Posts Tagged ‘Deficit hawks’

Super Committee’s Failure Raises Questions About Healthcare Funding

Wednesday, December 7th, 2011

Now that the Super Committee has failed to identify $1.2 trillion in cuts from the federal budget, automatic cuts totaling billions for everything from Medicare to biomedical research, start in 2013.  Some healthcare sectors will fare better than others.  The primary health entitlement programs, Medicare and Medicaid, are protected under the law that created the Super Committee.  Automatic cuts will not impact Medicaid, the joint federal-state health program for the poor.  Medicare would be cut by two percent – all from payments to hospitals and other providers.

The bad news is that unless Congress reworks the legislation mandating the automatic cuts, a series of across-the-board reductions will begin in 2013.  The House and Senate appropriations committees must decide how to spread the cuts among various programs.  And some of the larger, better-financed lobbies may be able to influence what is cut and what is kept.

Even though the Medicare cuts are limited to hospitals and other medical providers and would not exceed two percent, they argue that is too much and that they sacrificed plenty in the Patient Protection and Affordable Care Act (ACA).  Rich Umbdenstock, president and CEO of the American Hospital Association, said sweeping cuts would hurt Medicare beneficiaries and their families and “also have an impact on the ability of hospitals to provide essential public services to the communities they serve given the impact that Medicare has on the entire healthcare system.”

Officially known as the Joint Select Committee on Deficit Reduction, the Super Committee was unable to meet its deadline to come up with $1.2 trillion of deficit reduction required by the law that created it, much less the $4 trillion that deficit hawks said was necessary to stabilize the finances of the U.S. government, whose debt has topped $15 trillion.  The failure ensures that the fiscal debate between Democrats who want to protect social programs and increase revenue by raising taxes on the wealthy; and Republicans who want smaller government and have pledged to reject tax increases will be a fundamental choice confronting voters in 2012.

“After months of hard work and intense deliberations, we have come to the conclusion today that it will not be possible to make any bipartisan agreement available to the public before the committee’s deadline,” Representative Jeb Hensarling,(R-TX), and Senator Patty Murray, (D-WA) said.  The co-chairs thanked committee members, staffers and “the American people for sharing thoughts and ideas and for providing support and good will as we worked to accomplish this difficult task.”

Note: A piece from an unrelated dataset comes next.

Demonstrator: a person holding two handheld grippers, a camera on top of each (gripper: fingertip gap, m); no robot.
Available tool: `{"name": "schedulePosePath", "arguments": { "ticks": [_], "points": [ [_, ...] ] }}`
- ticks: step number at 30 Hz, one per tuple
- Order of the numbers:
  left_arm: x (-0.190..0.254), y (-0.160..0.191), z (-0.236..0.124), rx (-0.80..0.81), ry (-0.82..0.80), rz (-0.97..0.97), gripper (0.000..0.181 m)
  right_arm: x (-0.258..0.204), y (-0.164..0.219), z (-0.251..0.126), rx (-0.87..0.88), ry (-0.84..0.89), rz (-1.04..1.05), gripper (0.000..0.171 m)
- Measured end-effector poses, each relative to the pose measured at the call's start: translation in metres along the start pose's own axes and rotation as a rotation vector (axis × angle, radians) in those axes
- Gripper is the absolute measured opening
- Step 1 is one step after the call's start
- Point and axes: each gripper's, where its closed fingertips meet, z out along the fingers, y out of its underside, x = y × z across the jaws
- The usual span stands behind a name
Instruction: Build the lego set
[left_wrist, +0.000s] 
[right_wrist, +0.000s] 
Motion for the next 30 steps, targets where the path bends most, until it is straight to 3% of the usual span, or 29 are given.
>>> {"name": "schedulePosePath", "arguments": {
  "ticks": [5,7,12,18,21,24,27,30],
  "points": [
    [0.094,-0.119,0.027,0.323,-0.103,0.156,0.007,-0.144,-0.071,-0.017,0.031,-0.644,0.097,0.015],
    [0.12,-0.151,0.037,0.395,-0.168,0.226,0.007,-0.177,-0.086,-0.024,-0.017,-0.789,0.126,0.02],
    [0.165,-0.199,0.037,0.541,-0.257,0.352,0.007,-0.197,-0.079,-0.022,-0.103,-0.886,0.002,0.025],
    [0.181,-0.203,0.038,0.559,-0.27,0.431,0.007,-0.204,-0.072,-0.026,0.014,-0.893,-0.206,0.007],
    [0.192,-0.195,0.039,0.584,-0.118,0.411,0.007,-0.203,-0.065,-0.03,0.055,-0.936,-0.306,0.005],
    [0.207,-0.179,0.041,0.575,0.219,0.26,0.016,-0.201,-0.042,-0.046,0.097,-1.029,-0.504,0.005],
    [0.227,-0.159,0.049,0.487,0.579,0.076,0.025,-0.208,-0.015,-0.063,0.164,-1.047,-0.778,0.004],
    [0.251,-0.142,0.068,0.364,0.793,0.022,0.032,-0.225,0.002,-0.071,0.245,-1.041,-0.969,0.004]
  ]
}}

Writing for Politico, David Nather speculates on whether the Super Committee’s failure has harmed efforts to reform Medicare and Medicaid.  It would be easy to conclude that the Super Committee’s failure means the big, expensive health care entitlement programs — Medicare and Medicaid — are untouchable.  It also would be wrong.  The timing was off, coming too close to a presidential election.  The co-chairs weren’t powerful enough.  The work came too soon after a summer debt deal that Democrats hated.  Republicans couldn’t give the kind of concessions on taxes that Democrats needed.  And the alternative to a Super Committee deal on healthcare entitlements — the two percent automatic cuts in healthcare payments and defense funding that will now take place in 2013 — wasn’t harsh enough to force a deal on Medicare and Medicaid. In fact, it might even have been the easier way out.  All of which means Medicare and Medicaid are not off the table forever.”

The Hill’s Sam Baker offers a different perspective. “The Super Committee’s demise is a mixed bag for the American Medical Association and other groups that wanted the 12-member panel to tackle Medicare’s payment formula, known as the sustainable growth rate (SGR).  The AMA — with bipartisan support in Congress — pushed hard for the supercommittee to include in its deficit-cutting package a long-term fix to the SGR.  The formula calls for automatic annual cuts in doctors’ payments, which add up as Congress consistently delays each cut from taking effect.  Aspirations of a long-term SGR patch should be put to rest, healthcare lobbyists said. But they questioned whether the supercommittee push was ever realistic, because an SGR fix would add to the deficit.”

“I never once believed that the Joint Select Committee would be the one to do that,” said Julius Hobson, a senior adviser at the Washington, D.C.-based law firm Polsinelli Shughart and a former AMA official.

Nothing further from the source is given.